- [WHAT TO PRODUCE]
Every line in the data below from the one containing "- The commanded" down to the one containing "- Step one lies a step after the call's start", both included, must be retyped exactly; no other line is to appear.

(Items listed in a dataset)
════

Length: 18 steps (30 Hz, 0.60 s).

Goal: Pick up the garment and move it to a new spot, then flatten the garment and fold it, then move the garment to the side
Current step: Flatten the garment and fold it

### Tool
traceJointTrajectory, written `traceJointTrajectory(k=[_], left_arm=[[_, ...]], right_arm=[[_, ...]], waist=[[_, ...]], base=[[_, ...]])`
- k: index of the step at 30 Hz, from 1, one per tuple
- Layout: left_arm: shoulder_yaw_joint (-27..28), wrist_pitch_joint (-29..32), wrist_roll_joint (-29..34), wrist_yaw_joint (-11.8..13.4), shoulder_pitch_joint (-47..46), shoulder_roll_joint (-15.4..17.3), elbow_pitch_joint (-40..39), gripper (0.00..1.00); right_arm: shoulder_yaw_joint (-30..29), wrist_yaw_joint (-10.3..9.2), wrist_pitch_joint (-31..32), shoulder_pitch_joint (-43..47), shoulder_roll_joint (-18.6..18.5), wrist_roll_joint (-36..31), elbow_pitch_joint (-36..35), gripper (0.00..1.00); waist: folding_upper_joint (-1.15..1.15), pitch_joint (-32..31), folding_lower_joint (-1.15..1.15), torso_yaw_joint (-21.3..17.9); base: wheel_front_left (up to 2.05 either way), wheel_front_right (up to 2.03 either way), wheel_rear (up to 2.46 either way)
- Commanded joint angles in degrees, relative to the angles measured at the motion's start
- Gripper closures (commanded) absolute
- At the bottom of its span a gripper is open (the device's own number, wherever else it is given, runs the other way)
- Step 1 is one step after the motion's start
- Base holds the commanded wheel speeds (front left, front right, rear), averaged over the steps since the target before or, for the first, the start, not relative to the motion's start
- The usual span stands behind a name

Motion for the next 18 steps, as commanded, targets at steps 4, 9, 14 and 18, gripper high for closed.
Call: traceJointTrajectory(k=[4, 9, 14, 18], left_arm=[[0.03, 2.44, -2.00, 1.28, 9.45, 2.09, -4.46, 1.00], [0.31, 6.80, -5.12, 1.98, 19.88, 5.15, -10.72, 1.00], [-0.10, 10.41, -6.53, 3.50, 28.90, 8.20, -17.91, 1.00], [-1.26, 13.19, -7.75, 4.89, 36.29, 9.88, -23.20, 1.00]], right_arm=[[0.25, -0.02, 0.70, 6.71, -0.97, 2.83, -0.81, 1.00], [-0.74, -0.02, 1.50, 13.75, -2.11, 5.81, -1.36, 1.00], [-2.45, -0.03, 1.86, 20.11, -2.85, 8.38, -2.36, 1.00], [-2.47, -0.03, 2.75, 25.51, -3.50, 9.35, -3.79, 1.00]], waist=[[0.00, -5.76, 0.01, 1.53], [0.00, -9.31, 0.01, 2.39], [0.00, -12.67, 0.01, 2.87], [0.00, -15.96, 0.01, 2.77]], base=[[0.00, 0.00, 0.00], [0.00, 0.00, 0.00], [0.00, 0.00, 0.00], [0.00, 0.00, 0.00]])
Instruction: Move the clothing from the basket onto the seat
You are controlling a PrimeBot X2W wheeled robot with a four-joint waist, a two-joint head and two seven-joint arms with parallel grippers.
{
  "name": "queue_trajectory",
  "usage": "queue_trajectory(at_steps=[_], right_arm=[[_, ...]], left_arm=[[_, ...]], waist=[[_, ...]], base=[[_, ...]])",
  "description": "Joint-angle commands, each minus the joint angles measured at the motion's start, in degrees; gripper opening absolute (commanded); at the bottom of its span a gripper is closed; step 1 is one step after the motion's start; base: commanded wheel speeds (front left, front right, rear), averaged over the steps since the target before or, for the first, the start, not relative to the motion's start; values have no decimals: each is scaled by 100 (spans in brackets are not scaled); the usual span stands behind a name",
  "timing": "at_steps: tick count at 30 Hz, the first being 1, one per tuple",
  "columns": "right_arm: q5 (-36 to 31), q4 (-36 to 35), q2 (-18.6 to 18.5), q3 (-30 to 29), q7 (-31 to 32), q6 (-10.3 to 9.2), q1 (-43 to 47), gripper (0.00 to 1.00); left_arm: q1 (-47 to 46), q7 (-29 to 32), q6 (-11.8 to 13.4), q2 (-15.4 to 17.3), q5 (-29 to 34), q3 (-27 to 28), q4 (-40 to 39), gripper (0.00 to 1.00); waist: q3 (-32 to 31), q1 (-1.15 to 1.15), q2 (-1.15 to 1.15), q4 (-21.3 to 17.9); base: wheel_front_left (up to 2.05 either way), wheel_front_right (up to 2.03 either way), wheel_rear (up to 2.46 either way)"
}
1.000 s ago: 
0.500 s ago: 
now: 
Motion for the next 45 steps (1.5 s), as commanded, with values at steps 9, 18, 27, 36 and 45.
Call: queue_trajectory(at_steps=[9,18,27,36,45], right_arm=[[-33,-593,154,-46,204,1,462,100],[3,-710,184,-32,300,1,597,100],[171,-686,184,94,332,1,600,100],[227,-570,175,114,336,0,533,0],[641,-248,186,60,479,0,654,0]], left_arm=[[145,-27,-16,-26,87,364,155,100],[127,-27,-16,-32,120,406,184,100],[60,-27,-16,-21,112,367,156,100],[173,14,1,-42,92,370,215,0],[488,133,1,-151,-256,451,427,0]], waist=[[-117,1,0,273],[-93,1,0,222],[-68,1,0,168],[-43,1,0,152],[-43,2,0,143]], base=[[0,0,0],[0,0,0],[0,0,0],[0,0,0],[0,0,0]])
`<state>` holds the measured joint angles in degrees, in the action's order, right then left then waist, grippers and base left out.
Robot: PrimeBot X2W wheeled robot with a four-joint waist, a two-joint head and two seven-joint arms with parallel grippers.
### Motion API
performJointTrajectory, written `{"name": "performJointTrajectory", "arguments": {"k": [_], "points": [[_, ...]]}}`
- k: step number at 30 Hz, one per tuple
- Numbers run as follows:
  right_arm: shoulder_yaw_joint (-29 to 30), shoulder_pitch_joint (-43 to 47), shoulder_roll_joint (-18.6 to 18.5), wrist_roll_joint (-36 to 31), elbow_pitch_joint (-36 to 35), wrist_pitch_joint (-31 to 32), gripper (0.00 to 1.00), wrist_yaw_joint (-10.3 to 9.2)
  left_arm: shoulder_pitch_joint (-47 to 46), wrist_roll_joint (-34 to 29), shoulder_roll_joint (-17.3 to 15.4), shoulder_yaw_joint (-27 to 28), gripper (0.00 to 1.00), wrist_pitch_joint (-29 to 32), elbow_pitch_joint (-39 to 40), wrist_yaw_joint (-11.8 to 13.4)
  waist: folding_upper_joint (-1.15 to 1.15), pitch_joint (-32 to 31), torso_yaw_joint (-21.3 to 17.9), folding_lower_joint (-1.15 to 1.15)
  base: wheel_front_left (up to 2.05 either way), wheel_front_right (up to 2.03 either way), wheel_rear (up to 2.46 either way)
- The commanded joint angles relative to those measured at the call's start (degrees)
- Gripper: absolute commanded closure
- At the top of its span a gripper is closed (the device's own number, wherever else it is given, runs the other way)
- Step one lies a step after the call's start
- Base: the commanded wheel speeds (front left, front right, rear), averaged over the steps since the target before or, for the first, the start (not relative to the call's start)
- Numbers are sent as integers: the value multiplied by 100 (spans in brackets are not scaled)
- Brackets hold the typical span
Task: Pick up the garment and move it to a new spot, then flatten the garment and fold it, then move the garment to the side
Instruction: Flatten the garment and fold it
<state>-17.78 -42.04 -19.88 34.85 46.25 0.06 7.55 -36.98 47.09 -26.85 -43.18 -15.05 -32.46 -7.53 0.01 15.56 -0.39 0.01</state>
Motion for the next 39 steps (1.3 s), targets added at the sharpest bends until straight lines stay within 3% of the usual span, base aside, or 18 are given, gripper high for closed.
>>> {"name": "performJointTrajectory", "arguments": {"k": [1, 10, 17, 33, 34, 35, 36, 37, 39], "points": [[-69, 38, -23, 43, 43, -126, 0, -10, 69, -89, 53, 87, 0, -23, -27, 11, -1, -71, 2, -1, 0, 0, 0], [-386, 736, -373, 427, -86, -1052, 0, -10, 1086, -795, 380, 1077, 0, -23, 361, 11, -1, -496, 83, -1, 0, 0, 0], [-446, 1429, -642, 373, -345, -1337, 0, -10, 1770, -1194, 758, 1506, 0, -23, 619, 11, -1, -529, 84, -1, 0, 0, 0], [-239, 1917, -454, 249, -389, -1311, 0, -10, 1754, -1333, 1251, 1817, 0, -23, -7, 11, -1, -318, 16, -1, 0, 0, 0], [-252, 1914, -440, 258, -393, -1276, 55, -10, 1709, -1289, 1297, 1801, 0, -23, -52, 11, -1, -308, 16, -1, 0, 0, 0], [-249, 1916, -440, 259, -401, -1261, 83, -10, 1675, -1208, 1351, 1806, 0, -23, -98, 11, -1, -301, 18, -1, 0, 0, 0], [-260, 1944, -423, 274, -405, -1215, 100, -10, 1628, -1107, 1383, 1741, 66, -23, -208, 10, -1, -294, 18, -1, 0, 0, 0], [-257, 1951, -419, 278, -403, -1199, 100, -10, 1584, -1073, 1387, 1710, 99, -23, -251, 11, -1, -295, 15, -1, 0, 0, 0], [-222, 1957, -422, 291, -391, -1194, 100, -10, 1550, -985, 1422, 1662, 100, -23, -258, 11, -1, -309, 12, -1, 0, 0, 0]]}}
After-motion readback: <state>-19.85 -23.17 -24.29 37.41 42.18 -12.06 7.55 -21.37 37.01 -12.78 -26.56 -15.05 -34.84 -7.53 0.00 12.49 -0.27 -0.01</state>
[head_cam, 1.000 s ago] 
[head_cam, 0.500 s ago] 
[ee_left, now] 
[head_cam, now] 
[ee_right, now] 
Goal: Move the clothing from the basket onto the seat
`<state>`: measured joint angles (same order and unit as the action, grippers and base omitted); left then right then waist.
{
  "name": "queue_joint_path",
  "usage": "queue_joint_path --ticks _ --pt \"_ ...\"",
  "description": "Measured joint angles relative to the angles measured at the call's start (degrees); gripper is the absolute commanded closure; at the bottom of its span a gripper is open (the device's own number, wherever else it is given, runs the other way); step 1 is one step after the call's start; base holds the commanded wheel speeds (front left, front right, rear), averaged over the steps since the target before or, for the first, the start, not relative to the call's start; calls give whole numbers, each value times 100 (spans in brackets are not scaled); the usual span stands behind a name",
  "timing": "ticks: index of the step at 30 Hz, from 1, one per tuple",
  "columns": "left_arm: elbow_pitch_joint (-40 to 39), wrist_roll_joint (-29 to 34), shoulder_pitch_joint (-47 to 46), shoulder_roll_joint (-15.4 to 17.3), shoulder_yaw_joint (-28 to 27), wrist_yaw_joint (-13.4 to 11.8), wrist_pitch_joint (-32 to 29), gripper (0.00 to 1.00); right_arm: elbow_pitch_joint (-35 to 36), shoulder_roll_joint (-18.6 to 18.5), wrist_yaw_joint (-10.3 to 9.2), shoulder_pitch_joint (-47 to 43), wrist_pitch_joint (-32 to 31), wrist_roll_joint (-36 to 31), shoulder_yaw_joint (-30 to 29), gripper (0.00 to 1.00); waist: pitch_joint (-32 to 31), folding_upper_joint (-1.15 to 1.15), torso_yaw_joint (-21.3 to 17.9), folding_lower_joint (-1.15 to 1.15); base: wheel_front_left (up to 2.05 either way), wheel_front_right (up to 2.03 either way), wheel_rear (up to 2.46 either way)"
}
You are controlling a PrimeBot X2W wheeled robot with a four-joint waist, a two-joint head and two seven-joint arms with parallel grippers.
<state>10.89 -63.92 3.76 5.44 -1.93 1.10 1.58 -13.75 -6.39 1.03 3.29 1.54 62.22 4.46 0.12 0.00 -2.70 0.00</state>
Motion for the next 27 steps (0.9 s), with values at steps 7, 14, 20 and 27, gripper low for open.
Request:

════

- [SOLUTION TO THE PROBLEM]
- The commanded joint angles relative to those measured at the call's start (degrees)
- Gripper: absolute commanded closure
- At the top of its span a gripper is closed (the device's own number, wherever else it is given, runs the other way)
- Step one lies a step after the call's start

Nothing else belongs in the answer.